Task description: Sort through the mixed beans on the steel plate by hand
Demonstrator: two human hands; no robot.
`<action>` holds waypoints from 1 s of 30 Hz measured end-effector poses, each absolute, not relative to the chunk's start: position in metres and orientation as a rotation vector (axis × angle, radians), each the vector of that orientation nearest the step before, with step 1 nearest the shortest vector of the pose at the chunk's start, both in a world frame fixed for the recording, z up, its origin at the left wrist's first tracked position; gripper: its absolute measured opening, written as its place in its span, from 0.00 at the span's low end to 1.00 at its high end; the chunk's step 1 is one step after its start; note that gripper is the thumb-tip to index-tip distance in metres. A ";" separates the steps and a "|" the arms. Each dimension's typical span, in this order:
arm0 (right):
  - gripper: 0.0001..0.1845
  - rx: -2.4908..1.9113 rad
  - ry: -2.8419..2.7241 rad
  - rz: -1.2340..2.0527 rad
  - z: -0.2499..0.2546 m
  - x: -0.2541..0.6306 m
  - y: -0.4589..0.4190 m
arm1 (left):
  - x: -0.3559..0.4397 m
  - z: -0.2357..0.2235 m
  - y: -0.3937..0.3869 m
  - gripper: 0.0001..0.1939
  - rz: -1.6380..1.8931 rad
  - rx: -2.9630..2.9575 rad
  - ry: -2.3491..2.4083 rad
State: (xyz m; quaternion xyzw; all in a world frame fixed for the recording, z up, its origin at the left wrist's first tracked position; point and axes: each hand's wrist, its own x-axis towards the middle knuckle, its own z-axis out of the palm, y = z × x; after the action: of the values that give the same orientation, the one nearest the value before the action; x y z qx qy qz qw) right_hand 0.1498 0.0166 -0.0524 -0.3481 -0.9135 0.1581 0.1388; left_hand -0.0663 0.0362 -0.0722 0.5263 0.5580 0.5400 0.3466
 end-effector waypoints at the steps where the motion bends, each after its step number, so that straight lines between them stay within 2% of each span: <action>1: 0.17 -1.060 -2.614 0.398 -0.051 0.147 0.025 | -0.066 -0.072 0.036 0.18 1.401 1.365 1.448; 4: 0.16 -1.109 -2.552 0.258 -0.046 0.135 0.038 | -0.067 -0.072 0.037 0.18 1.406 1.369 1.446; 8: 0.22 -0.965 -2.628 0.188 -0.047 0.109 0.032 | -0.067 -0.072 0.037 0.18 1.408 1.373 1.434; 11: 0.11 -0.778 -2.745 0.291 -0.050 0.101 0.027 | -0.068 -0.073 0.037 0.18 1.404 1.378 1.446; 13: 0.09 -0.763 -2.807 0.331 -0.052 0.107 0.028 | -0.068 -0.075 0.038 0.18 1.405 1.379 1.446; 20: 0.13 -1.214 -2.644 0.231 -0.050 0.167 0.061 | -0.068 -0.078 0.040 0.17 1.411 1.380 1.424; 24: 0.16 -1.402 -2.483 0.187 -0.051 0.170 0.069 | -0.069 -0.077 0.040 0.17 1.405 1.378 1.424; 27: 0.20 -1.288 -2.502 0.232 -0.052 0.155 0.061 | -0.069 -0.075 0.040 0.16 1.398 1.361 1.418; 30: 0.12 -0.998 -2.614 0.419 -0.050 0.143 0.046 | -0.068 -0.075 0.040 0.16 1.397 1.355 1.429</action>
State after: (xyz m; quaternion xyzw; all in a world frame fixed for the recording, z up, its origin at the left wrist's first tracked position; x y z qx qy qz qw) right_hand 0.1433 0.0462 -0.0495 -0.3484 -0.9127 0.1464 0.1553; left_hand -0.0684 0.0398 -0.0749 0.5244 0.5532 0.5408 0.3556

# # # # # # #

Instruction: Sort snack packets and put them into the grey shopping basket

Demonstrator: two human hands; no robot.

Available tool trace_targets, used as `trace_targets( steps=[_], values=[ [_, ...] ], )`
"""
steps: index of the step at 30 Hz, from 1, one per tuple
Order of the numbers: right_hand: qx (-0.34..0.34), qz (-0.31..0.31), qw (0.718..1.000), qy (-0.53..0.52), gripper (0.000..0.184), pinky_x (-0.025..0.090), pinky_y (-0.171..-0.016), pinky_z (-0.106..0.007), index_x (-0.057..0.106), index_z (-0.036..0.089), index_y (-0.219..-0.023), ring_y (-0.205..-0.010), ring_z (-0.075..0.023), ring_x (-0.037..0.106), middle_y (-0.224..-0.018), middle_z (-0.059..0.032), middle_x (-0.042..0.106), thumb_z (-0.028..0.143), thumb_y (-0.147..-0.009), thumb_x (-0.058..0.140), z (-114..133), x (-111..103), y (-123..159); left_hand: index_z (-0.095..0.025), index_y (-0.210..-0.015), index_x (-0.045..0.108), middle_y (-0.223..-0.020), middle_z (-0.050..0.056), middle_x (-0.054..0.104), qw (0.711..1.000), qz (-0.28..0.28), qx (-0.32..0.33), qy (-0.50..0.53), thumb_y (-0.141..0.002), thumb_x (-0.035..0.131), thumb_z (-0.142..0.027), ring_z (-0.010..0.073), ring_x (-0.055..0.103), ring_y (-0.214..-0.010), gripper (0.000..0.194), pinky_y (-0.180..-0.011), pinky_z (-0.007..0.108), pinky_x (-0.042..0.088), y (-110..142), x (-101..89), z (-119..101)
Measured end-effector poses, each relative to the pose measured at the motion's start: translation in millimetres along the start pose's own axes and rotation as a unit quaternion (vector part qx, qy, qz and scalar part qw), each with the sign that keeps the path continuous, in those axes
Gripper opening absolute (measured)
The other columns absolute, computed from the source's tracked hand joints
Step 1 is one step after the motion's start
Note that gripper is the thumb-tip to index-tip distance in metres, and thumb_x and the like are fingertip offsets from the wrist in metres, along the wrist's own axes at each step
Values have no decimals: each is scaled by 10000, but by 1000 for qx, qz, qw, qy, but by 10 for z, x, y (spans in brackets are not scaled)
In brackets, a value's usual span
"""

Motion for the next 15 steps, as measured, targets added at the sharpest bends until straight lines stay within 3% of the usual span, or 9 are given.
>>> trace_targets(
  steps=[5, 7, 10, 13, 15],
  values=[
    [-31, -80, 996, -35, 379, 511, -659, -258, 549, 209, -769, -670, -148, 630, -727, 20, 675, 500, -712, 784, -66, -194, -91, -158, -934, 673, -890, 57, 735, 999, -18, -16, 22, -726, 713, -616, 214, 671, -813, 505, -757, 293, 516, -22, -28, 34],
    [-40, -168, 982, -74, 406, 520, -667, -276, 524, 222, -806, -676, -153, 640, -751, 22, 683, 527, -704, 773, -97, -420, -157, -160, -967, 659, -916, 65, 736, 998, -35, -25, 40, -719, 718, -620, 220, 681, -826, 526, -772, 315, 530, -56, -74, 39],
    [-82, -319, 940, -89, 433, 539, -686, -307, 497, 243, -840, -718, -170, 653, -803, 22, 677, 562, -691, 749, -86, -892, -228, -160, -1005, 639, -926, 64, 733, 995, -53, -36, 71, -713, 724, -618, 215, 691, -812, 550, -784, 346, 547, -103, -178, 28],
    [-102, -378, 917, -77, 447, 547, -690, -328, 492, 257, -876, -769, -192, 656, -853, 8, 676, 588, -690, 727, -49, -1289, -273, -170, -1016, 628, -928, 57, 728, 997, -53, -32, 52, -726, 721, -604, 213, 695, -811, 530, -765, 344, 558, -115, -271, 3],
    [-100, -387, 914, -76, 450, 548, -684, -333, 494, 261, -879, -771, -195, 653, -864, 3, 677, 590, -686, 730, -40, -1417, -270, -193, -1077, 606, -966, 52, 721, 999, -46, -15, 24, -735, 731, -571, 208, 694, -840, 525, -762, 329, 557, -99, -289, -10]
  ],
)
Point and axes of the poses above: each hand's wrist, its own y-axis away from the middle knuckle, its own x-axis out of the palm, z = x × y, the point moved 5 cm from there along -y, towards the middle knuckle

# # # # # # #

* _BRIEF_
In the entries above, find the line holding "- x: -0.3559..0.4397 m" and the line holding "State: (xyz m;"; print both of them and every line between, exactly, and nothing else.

* _TASK OUTPUT_
  - x: -0.3559..0.4397 m
  - z: -0.2357..0.2235 m
  - y: -0.3937..0.3869 m
  - gripper: 0.0001..0.1939
  - rz: -1.6380..1.8931 rad
  - rx: -2.9630..2.9575 rad
  - ry: -2.3491..2.4083 rad
State: (xyz m; quaternion xyzw; all in a world frame fixed for the recording, z up, its origin at the left wrist's first tracked position; point and axes: each hand's wrist, its own x-axis towards the middle knuckle, its own z-axis out of the palm, y = z × x; after the action: of the values that give the same orientation, the one nearest the value before the action; x y z qx qy qz qw) right_hand 0.1498 0.0166 -0.0524 -0.3481 -0.9135 0.1581 0.1388; left_hand -0.0663 0.0362 -0.0722 0.5263 0.5580 0.5400 0.3466

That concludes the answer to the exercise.